The stock brick face, recently repaired, coloured
and pointed, is devoid of ornament except for
the wooden doorcase (fig. 33), on the right of the
two ground-floor windows. The door, with six
raised-and-fielded panels, is recessed in an arch,
its reveals formed with beaded flush panels corresponding with those of the door. The narrow
moulded archivolt rises from a cornice-impost
which is returned inside the arch to form a
transom below the radial fanlight. Flanking the
arch are plain pilaster-strips below foliated upright scroll-consoles supporting the triangular
open-bedmould pediment. The window openings,
which have stone sills and flat arches of gauged
brickwork, contain modern casements or sashes.

Figure 33:
No. 17 Carlisle Street, doorcase
The passage-hall and the rooms generally have
plastered walls finished with a moulded skirting
and a moulded dado-rail of wood, and the plain
ceilings are surrounded with delicately enriched
cornices of plaster. The ground-floor front room
has a fine chimneypiece of Adam character in
wood and compo, and the back room chimneypiece has a shaped frieze decorated in compo with
Rococo scrolls flanking a scallop-shell. On each
side of this chimneypiece is a cupboard having a
glazed door of Gothick design, with four tiers of
delicate arcading finely executed in mahogany.

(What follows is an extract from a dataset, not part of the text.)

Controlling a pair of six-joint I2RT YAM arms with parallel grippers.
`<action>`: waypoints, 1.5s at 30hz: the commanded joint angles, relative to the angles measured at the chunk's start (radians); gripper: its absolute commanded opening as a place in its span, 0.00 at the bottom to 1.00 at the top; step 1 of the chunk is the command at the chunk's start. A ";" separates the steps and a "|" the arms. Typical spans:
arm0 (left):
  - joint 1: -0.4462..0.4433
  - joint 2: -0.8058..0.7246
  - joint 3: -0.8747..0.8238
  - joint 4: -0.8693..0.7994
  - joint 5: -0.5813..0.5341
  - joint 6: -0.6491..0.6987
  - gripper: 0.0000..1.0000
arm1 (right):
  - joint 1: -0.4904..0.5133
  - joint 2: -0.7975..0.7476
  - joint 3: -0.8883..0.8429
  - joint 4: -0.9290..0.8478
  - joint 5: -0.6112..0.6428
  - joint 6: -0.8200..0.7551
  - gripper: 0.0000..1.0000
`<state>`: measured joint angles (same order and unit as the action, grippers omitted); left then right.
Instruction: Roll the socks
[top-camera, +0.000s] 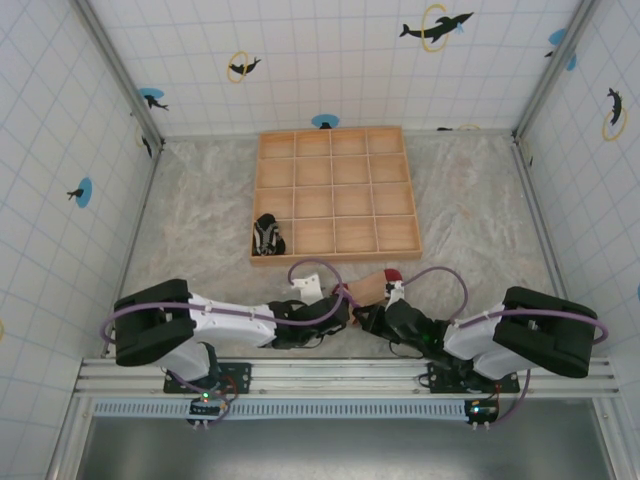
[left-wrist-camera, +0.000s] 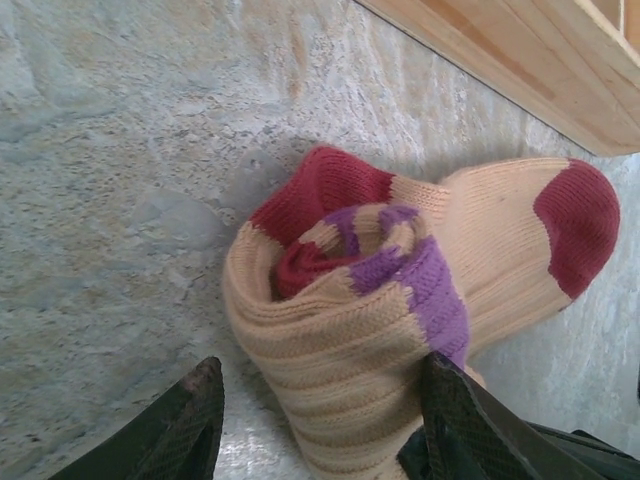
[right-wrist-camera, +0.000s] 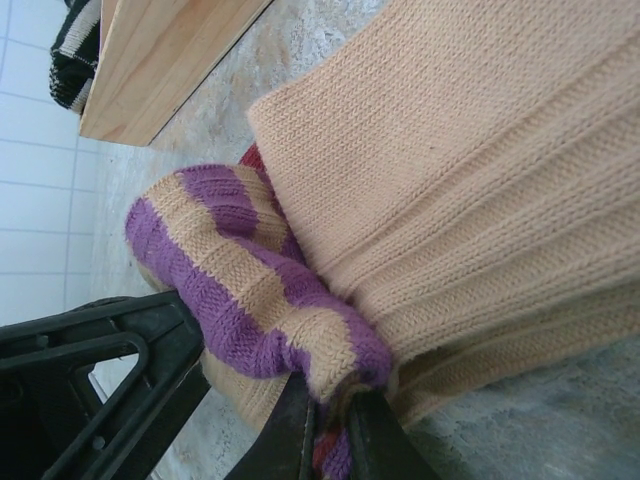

The dog-legged staircase has cut strings with
plain console-shaped step-ends, and a railing
formed of delicately turned balusters extends
between Doric column-newels to support the
mahogany handrail.
No. 19 Carlisle Street
This house was erected in 1735–7 by John
Sanger of St. James's, carpenter, on a site formerly
occupied by part of the back premises of the original No. 38 Soho Square. (ref. 153) During these years
Sanger was also rebuilding the three adjoining
houses to the north, Nos. 38, 1 and 2 Soho
Square, of which Nos. 38 and 2 still survive, both
much altered. No. 19 Carlisle Street is a fourstoreyed house with a plain front, three windows
wide. It has been altered to serve as a restaurant.